* _Task details_: Copy out exactly the stretch of the listing below that begins at the line containing "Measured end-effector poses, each" and ends at the line containing "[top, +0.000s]", and copy nothing outside it.

* _Data shown_:

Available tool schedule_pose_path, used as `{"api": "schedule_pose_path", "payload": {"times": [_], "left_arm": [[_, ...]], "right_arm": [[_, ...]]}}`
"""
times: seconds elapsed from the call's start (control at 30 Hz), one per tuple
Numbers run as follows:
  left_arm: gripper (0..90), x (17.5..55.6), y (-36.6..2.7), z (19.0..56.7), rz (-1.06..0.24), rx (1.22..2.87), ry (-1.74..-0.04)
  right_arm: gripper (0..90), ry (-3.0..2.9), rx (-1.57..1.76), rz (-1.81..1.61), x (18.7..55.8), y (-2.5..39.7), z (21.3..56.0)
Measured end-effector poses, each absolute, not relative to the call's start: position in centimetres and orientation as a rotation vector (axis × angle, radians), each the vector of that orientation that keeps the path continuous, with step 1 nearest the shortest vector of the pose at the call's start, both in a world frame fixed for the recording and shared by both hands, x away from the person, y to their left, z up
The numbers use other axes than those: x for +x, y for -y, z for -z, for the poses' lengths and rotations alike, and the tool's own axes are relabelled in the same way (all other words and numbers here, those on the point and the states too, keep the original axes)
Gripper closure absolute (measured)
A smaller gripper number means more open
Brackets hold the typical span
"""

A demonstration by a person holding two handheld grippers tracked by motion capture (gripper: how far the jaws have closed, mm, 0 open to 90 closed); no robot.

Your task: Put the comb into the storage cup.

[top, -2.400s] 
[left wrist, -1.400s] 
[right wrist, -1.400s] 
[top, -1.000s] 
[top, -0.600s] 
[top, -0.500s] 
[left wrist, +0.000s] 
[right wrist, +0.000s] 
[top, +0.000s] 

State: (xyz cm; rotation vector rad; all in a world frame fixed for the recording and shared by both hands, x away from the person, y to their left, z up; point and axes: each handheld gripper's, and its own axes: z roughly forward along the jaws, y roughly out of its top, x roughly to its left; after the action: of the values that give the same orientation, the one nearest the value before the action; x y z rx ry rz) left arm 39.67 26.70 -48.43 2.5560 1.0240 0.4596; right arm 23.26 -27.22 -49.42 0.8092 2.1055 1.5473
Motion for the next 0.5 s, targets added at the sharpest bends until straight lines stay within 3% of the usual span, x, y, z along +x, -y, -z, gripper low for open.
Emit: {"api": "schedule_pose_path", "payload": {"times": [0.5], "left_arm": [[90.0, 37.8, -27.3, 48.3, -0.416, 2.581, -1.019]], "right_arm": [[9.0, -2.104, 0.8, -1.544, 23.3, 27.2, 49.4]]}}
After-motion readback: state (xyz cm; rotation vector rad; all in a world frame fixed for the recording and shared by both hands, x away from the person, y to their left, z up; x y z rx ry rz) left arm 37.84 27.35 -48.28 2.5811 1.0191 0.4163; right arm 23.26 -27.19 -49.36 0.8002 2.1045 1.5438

* _Exercise output_:
Measured end-effector poses, each absolute, not relative to the call's start: position in centimetres and orientation as a rotation vector (axis × angle, radians), each the vector of that orientation that keeps the path continuous, with step 1 nearest the shortest vector of the pose at the call's start, both in a world frame fixed for the recording and shared by both hands, x away from the person, y to their left, z up
The numbers use other axes than those: x for +x, y for -y, z for -z, for the poses' lengths and rotations alike, and the tool's own axes are relabelled in the same way (all other words and numbers here, those on the point and the states too, keep the original axes)
Gripper closure absolute (measured)
A smaller gripper number means more open
Brackets hold the typical span
"""

A demonstration by a person holding two handheld grippers tracked by motion capture (gripper: how far the jaws have closed, mm, 0 open to 90 closed); no robot.

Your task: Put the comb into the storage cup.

[top, -2.400s] 
[left wrist, -1.400s] 
[right wrist, -1.400s] 
[top, -1.000s] 
[top, -0.600s] 
[top, -0.500s] 
[left wrist, +0.000s] 
[right wrist, +0.000s] 
[top, +0.000s] 

The output is complete as shown.